英国は実際、他国を利用して発展してきた歴史がある。18世紀の太平洋三角貿易で英国は巨大な富を得て、文字通り「大英帝国」を築いた。雑多な工業製品を西アフリカに輸出し、奴隷を買い付けた。その奴隷を米国に転売し、砂糖や綿花、タバコを欧州へ運んだ。インドから輸入していた綿花の自国内での生産とそれに伴う産業革命にも、大西洋三角貿易で蓄えた資本を利用した。

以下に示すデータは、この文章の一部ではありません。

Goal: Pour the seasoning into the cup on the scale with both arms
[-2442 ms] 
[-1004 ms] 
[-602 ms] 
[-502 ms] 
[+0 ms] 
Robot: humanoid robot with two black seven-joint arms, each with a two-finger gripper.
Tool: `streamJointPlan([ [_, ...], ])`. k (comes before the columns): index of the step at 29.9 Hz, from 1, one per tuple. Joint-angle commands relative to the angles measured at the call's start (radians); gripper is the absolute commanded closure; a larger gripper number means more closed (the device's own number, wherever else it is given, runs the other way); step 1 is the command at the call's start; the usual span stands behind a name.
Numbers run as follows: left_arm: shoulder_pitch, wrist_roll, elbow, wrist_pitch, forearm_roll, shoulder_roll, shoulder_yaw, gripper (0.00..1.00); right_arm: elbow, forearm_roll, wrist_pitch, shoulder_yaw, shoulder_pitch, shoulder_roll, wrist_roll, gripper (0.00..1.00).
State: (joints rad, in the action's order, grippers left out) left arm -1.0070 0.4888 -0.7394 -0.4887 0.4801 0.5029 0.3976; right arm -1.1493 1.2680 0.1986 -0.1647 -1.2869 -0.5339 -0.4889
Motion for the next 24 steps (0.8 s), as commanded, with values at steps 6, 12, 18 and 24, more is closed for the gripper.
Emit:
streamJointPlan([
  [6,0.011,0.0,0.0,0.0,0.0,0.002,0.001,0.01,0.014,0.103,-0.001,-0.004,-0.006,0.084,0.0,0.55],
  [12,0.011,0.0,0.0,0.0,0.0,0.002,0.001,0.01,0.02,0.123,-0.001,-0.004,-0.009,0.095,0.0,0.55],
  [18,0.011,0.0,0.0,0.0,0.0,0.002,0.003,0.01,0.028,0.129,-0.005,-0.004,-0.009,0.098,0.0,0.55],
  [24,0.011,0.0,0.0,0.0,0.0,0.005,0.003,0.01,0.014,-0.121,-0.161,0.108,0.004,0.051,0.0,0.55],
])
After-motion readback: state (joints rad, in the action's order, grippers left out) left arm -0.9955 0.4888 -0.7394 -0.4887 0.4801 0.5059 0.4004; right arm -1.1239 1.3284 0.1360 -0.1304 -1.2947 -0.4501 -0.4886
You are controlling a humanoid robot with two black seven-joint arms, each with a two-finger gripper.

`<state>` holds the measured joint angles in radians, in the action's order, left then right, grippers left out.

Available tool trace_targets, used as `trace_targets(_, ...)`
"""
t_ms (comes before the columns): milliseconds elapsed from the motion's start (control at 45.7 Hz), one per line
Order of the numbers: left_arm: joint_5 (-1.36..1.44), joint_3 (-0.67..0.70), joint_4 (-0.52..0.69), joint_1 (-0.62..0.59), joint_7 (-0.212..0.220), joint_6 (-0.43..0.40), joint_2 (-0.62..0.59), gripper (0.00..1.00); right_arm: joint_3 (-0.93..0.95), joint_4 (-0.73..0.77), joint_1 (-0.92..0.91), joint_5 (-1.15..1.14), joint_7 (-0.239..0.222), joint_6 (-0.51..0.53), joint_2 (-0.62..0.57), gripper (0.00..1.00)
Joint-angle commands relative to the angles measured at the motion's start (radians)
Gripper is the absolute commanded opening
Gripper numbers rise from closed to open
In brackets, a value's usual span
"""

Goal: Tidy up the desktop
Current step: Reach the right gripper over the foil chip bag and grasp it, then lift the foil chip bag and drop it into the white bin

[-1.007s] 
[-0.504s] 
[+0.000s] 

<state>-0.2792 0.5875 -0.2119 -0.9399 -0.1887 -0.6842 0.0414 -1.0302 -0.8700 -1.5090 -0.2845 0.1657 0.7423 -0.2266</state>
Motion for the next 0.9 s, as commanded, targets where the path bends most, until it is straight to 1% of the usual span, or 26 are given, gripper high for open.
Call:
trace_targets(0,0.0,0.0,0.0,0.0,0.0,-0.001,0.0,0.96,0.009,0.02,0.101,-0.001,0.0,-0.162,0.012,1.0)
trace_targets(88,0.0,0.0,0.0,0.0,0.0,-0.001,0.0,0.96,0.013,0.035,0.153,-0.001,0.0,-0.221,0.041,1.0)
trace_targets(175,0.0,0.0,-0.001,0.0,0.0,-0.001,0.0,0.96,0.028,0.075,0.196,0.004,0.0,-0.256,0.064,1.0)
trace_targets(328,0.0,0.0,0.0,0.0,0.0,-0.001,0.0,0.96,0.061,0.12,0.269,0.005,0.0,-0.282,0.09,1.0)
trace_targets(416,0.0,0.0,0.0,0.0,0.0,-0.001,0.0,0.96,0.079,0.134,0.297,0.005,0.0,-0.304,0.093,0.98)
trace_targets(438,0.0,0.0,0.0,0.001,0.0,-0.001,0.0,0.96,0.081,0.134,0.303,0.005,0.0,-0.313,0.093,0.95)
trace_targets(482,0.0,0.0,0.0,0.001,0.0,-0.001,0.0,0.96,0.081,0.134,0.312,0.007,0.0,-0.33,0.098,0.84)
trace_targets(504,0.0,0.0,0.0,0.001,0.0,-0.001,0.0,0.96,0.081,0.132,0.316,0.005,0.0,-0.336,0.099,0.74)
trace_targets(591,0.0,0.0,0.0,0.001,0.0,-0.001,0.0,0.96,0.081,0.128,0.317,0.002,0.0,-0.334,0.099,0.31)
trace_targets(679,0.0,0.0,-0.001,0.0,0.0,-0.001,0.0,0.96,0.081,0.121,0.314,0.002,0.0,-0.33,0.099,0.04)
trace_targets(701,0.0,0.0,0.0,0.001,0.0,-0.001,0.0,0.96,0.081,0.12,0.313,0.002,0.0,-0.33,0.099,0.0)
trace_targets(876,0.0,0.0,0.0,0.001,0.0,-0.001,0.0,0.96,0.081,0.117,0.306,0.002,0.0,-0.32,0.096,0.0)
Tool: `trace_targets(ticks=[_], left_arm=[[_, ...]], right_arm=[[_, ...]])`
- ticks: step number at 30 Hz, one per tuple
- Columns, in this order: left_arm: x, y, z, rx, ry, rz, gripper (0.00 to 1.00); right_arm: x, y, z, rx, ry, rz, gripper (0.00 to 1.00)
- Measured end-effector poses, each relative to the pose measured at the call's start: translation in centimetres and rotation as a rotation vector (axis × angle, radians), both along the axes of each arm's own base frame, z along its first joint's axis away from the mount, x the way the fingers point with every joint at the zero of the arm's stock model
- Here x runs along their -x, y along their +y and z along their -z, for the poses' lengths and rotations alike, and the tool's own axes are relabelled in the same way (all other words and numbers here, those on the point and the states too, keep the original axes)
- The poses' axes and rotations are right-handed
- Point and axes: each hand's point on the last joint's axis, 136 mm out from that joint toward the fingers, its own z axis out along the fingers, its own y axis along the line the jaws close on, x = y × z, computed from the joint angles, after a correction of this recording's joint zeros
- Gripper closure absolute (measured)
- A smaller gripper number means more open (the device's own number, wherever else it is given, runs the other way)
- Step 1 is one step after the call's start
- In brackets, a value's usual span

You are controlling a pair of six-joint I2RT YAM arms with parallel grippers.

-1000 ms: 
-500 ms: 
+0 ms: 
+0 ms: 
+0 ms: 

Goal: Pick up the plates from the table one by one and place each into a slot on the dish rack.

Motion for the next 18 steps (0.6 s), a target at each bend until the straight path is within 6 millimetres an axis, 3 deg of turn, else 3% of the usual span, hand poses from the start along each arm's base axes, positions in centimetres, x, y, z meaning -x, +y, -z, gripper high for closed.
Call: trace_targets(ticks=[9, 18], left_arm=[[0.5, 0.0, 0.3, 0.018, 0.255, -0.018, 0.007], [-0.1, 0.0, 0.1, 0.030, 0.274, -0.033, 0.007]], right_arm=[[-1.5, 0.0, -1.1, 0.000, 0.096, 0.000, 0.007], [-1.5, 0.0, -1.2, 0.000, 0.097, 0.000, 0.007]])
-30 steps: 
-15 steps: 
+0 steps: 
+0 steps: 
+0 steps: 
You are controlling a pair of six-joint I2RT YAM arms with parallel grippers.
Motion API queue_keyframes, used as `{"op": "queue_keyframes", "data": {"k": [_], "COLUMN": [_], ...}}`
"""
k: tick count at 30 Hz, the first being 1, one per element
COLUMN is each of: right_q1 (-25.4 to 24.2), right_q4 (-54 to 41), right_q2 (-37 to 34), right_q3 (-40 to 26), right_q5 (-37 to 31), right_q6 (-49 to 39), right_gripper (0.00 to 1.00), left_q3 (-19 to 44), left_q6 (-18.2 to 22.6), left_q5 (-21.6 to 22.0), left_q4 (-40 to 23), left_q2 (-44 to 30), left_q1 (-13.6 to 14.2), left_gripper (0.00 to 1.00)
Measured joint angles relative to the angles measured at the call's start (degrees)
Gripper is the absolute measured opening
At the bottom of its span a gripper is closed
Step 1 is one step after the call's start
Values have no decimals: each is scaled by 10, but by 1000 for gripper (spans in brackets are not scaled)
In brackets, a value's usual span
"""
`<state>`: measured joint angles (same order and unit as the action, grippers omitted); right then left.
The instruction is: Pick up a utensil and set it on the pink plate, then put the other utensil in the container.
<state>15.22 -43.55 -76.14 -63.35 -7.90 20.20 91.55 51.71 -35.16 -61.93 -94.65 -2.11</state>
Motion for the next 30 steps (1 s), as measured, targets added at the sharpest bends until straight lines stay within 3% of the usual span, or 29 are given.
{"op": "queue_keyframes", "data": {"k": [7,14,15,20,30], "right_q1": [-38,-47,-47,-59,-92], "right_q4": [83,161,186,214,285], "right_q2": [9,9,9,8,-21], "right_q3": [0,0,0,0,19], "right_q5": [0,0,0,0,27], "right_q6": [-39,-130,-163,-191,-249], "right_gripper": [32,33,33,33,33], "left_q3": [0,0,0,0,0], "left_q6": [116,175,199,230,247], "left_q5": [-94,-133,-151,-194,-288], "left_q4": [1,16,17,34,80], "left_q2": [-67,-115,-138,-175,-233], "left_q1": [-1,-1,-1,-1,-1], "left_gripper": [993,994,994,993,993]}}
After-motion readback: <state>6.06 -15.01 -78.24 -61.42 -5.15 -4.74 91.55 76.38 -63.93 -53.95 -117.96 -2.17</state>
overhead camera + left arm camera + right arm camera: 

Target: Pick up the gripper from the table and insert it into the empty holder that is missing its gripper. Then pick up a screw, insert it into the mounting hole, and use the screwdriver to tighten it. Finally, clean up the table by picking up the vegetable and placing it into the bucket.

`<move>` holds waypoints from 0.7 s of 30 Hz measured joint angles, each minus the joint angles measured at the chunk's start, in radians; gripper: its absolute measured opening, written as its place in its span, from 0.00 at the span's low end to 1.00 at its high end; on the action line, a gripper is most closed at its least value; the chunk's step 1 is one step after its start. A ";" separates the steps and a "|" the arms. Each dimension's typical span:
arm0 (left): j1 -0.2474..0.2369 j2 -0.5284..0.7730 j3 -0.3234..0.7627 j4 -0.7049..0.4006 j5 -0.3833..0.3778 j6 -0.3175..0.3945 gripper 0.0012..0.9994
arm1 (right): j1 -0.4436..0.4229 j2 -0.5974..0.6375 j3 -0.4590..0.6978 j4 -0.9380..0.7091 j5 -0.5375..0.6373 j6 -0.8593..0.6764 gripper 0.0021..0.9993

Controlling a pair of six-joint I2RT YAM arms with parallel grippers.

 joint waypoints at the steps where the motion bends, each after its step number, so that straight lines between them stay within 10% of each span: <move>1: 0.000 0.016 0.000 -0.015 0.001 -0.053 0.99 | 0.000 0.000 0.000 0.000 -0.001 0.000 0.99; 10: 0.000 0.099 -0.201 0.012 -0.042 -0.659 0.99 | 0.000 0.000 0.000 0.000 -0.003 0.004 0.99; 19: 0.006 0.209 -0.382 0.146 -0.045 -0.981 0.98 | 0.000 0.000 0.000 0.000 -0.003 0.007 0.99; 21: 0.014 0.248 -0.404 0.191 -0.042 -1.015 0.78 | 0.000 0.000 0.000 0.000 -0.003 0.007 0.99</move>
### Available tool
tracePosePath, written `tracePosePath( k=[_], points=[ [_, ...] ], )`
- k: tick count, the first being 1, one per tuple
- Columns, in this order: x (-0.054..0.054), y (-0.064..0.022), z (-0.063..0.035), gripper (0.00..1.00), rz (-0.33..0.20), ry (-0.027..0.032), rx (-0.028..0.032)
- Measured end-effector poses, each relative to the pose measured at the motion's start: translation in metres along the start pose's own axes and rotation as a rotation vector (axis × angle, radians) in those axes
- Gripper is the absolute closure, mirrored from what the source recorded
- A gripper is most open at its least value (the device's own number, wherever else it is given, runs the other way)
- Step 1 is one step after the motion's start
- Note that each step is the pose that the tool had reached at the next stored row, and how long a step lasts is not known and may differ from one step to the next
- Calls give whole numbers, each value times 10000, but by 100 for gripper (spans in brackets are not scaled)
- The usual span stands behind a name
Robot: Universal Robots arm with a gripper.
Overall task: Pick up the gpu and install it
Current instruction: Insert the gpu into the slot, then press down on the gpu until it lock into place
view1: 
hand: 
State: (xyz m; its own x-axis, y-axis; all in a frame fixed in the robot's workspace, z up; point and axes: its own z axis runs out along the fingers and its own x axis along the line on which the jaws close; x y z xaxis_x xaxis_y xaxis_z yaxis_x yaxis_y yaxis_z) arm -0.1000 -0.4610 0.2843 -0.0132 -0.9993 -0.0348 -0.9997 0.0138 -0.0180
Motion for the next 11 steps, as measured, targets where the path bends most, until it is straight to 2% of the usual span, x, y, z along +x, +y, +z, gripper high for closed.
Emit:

援助とは相反するように見える「利権の論理」がなぜ、ODA支持に行き着くのか。「それは、英国の人たちが他国から利益を得てきた歴史を理解しているからだ」と稲場氏は強調する。「それに比べて、日本人には他国から便益を享受してきたという意識が低い。日本人は自分たちのみで発展してきたと誤解している。しかし、日本は原料を外国から輸入し、それを元に製品を作り輸出する加工貿易を行って、現在の経済的繁栄を実現してきた」と指摘する。
■軍事費はODAの10倍でいいのか
正義という文脈では、英国には援助のみを担当する省庁「国際開発庁(DFID)」がある。主な援助先は、英国がかつて“搾取”した旧植民地のサブサハラ(サハラ砂漠以南の)アフリカと南アジアだ。基本は、有償資金協力(ローン)ではなく、無償資金援助。英国の国益ありきという考えではないというのが特徴だ。
英国にはまた、途上国を援助する世界最大級の国際NGOの本部がいくつもある。そのひとつオックスファムは、貧困をなくすことを掲げて、世界90カ国以上で活動する。調査会社UNIVERSUMが2013年に発表した各国別人気就職先調査によると、オックスファムは英国で3位だった。またプラン・インターナショナルは、途上国の子どもに焦点を当てた地域開発を進める。世界51カ国で活動する。
そもそもODAはGNIの0.7%に達すればそれでいいのか。稲場氏は「世界全体のODAは現状で約15兆円。日本のODAは約5000億円だが、防衛費は約5兆円にのぼる」と言う。世界銀行によると、2014年の軍事費は、第3位のインドが1800億ドル(約19兆円)、第2位の中国が約3800億ドル(約41兆円)、最も多い米国は約6100億ドル(約66兆円)だ。
ODAの資金は限りがあるという指摘について稲場氏は「見方を変えれば、歴史的に作られた思い込み、相場観のなせるわざだともいえる。主要国はODAの5~10倍の金を軍事費に使い、それで良いことになっている。しかし、実際にそれだけのお金を使って、何をしているか。1500億円もするイージス艦は、何十年かの海洋巡航の後、古くなって捨てられるわけだ。軍事費ももとは税金だが、こういう使い方をしても構わないというのが国民合意になっているようだ。同じお金をODAに充てれば、もっと有効に使えるのではないか」と話す。
日本を含め、先進国も新興国も、そんな軍事費に資金を積極的に投入しても、ODAには消極的だ。ODAをなおざりにする考えからいかに脱却できるか――。このマインドチェンジこそが、貧困をなくすうえで大きなポイントになるといえそうだ。